What is needed ▸ Would you retype the whole listing exactly?

______

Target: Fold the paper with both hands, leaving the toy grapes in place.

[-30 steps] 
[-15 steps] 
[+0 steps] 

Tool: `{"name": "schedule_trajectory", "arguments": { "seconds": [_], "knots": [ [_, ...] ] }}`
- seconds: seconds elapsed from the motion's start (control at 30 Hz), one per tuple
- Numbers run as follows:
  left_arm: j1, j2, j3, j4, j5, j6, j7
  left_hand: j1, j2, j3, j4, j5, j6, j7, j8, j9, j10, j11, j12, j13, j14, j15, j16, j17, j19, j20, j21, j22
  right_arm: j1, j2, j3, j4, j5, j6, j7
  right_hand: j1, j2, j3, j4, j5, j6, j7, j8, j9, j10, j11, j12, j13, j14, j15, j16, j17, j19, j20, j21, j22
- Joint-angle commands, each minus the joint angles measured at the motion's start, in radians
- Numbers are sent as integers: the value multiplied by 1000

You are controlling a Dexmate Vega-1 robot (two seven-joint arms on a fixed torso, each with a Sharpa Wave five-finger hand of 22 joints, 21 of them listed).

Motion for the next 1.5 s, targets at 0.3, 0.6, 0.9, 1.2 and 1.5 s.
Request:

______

Result of the exercise ▸
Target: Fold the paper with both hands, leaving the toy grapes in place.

[-30 steps] 
[-15 steps] 
[+0 steps] 

Tool: `{"name": "schedule_trajectory", "arguments": { "seconds": [_], "knots": [ [_, ...] ] }}`
- seconds: seconds elapsed from the motion's start (control at 30 Hz), one per tuple
- Numbers run as follows:
  left_arm: j1, j2, j3, j4, j5, j6, j7
  left_hand: j1, j2, j3, j4, j5, j6, j7, j8, j9, j10, j11, j12, j13, j14, j15, j16, j17, j19, j20, j21, j22
  right_arm: j1, j2, j3, j4, j5, j6, j7
  right_hand: j1, j2, j3, j4, j5, j6, j7, j8, j9, j10, j11, j12, j13, j14, j15, j16, j17, j19, j20, j21, j22
- Joint-angle commands, each minus the joint angles measured at the motion's start, in radians
- Numbers are sent as integers: the value multiplied by 1000

You are controlling a Dexmate Vega-1 robot (two seven-joint arms on a fixed torso, each with a Sharpa Wave five-finger hand of 22 joints, 21 of them listed).

Motion for the next 1.5 s, targets at 0.3, 0.6, 0.9, 1.2 and 1.5 s.
Request:

Nothing more belongs to this exercise.